Department of Computer Science, Zhejiang Normal University, Zhejiang, China.
Protein J. 2010 Apr;29(3):195-203. doi: 10.1007/s10930-010-9240-x.
One of the main challenges faced by biological applications is to predict protein subcellular localization in an automatic fashion accurately. To achieve this in these applications, a wide variety of machine learning methods have been proposed in recent years. Most of them focus on finding the optimal classification scheme and less of them take the simplifying the complexity of biological system into account. Traditionally such bio-data are analyzed by first performing a feature selection before classification. Motivated by CS (Compressive Sensing), we propose a method which performs locality preserving projection with a sparseness criterion such that the feature selection and dimension reduction are merged into one analysis. The proposed sparse method decreases the complexity of biological system, while increases protein subcellular localization accuracy. Experimental results are quite encouraging, indicating that the aforementioned sparse method is quite promising in dealing with complicated biological problems, such as predicting the subcellular localization of Gram-negative bacterial proteins.

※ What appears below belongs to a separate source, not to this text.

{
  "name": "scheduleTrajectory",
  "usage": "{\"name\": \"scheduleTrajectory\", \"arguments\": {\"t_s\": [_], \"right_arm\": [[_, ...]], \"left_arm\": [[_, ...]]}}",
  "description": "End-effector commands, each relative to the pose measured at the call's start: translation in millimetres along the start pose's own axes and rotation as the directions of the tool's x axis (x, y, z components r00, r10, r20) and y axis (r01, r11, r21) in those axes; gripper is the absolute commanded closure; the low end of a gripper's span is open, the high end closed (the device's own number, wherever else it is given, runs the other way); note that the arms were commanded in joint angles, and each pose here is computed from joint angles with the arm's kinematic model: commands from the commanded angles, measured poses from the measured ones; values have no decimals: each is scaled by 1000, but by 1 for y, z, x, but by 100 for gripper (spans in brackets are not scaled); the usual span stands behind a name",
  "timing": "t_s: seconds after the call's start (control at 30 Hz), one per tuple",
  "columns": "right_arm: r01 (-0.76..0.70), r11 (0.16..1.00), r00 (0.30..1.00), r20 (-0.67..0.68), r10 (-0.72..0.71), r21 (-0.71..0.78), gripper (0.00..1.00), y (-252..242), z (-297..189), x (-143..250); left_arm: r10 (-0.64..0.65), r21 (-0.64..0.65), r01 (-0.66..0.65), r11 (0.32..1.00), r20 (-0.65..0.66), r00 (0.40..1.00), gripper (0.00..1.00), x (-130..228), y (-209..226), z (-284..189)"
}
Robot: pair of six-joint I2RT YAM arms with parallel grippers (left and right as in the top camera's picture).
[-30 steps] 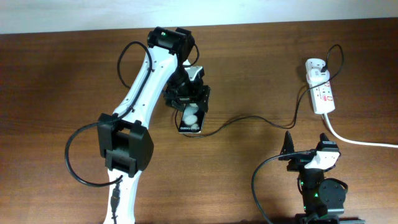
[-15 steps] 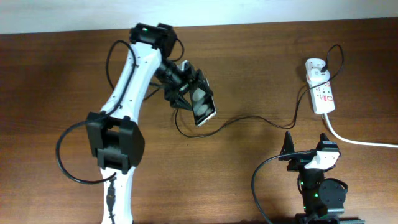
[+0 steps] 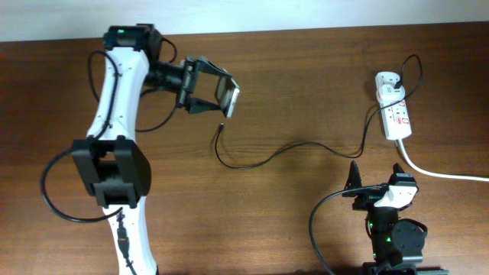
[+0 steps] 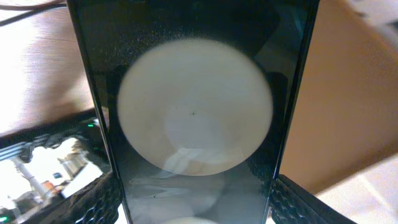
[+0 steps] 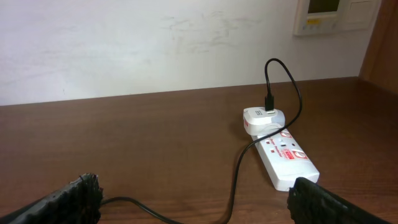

生物应用所面临的主要挑战之一是准确地自动预测蛋白质的亚细胞定位。为了在这些应用中实现这一目标,近年来提出了各种各样的机器学习方法。它们大多专注于寻找最优的分类方案,而较少考虑简化生物系统的复杂性。传统上,此类生物数据是通过在分类之前首先进行特征选择来进行分析的。受 CS(压缩感知)的启发,我们提出了一种方法,该方法使用稀疏性准则进行保局投影,从而将特征选择和降维合并到一个分析中。所提出的稀疏方法降低了生物系统的复杂性,同时提高了蛋白质亚细胞定位的准确性。实验结果非常令人鼓舞,表明上述稀疏方法在处理复杂的生物问题方面非常有前途,例如预测革兰氏阴性细菌蛋白质的亚细胞定位。